Because convection-enhanced delivery relies on bulk flow of fluid in the interstitial spaces, MR imaging techniques that detect extracellular fluid and fluid movement may be useful for tracking convective drug distribution. To determine the tracking accuracy of T2-weighted and diffusion-weighted MR imaging sequences, the authors followed convective distribution of radiolabeled compounds using these imaging sequences in nonhuman primates.

Methods

Three nonhuman primates underwent thalamic convective infusions (5 infusions) with 14C-sucrose (MW 342 D) or 14C-dextran (MW 70,000 D) during serial MR imaging (T2- and diffusion-weighted imaging). Imaging, histological, and autoradiographic findings were analyzed.

Results

Real-time T2- and diffusion-weighted imaging clearly demonstrated the region of infusion, and serial images revealed progressive filling of the bilateral thalami during infusion.

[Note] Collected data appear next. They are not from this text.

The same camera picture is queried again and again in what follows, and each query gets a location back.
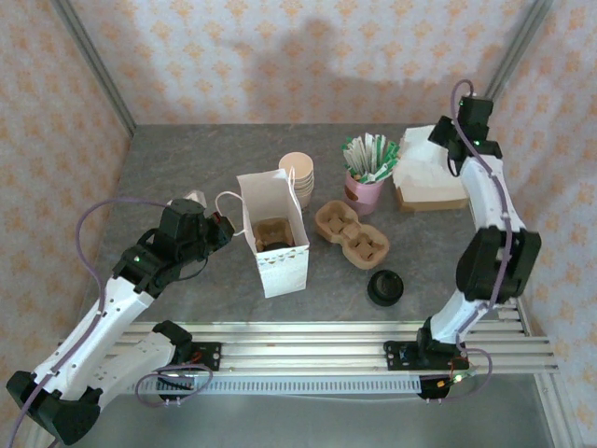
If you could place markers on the brown pulp cup carrier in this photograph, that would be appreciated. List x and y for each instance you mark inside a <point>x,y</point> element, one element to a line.
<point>273,229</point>
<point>352,235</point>

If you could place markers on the white paper napkin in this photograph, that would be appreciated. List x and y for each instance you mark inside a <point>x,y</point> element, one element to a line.
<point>417,142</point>

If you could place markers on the animal print paper bag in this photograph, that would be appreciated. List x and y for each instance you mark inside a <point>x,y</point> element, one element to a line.
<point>284,275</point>

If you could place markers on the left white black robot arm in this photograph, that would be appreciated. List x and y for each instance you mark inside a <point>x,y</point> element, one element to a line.
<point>84,336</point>

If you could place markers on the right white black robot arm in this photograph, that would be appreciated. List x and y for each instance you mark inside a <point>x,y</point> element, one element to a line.
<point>487,196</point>

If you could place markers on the stack of white napkins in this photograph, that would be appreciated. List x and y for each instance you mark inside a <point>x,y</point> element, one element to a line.
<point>426,179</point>

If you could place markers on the green white sugar stick packet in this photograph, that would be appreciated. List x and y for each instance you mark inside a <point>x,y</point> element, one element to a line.
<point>383,172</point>
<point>391,153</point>
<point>365,151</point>
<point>377,149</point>
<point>351,154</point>

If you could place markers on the stack of paper cups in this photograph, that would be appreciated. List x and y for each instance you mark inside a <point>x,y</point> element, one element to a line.
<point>298,168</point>

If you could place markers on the pink holder cup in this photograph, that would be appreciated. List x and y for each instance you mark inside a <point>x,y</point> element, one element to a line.
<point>366,198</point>

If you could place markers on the aluminium frame post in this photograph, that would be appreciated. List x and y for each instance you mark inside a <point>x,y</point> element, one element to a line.
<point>513,51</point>
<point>95,65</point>

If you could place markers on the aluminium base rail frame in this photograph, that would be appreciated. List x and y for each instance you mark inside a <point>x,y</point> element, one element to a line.
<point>298,347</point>

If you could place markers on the aluminium side rail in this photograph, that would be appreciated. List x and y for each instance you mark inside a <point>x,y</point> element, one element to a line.
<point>522,312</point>

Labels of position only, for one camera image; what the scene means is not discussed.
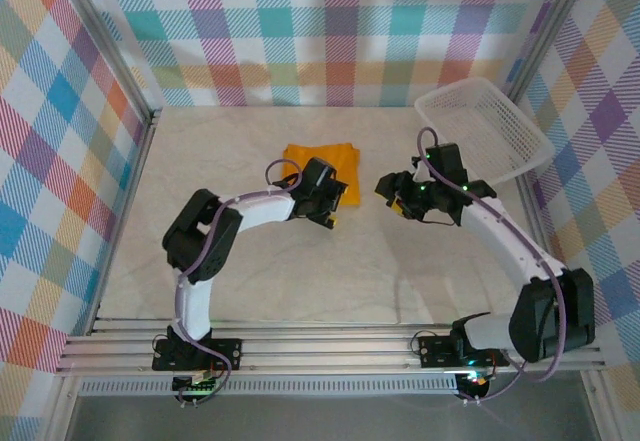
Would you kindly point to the yellow t-shirt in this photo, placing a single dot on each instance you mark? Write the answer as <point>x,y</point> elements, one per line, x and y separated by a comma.
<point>345,161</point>

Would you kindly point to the white plastic basket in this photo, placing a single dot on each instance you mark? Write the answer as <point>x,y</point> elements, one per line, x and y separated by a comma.
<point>500,126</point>

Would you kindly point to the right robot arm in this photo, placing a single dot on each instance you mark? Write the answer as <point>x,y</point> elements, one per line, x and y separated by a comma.
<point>545,321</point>

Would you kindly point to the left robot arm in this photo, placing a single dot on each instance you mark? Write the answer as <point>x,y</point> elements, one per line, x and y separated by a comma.
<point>195,301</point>

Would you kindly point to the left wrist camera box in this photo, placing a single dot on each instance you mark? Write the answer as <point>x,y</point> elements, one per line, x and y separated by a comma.
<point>320,171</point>

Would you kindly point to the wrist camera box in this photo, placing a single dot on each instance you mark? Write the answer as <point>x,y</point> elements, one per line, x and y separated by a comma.
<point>447,161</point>
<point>320,171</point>

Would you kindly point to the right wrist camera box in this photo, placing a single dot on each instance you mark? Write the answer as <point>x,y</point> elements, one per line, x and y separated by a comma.
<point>447,161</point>

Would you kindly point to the aluminium mounting rail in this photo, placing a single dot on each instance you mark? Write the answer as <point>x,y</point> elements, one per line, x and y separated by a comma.
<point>325,348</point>

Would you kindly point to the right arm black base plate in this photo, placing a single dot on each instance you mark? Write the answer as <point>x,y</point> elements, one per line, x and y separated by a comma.
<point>435,351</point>

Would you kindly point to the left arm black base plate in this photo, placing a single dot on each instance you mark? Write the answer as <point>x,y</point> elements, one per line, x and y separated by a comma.
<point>227,353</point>

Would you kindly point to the aluminium frame post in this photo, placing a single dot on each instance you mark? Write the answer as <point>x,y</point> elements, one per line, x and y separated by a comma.
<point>545,31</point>
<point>107,41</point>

Imaging analysis for T2- and diffusion-weighted sequences revealed that the tissue volume of distribution (Vd) increased linearly with volume of infusion (Vi; R2 = 0.94, R2 = 0.91). Magnetic resonance imaging analysis demonstrated that the mean ± SD Vd/Vi ratios for T2-weighted (3.6 ± 0.5) and diffusion-weighted (3.3 ± 0.4) imaging were similar (p = 0.5). While 14C-sucrose and 14C-dextran were homogeneously distributed over the infused region, autoradiographic analysis revealed that T2-weighted and diffusion-weighted imaging significantly underestimated the Vd of both 14C-sucrose (mean differences 51.3% and 52.3%, respectively; p = 0.02) and 14C-dextran (mean differences 49.3% and 59.6%; respectively, p = 0.001).

Conclusions

Real-time T2- and diffusion-weighted MR imaging significantly underestimate tissue Vd during convection-enhanced delivery over a wide range of molecular sizes. Application of these imaging modalities may lead to inaccurate estimation of convective drug distribution.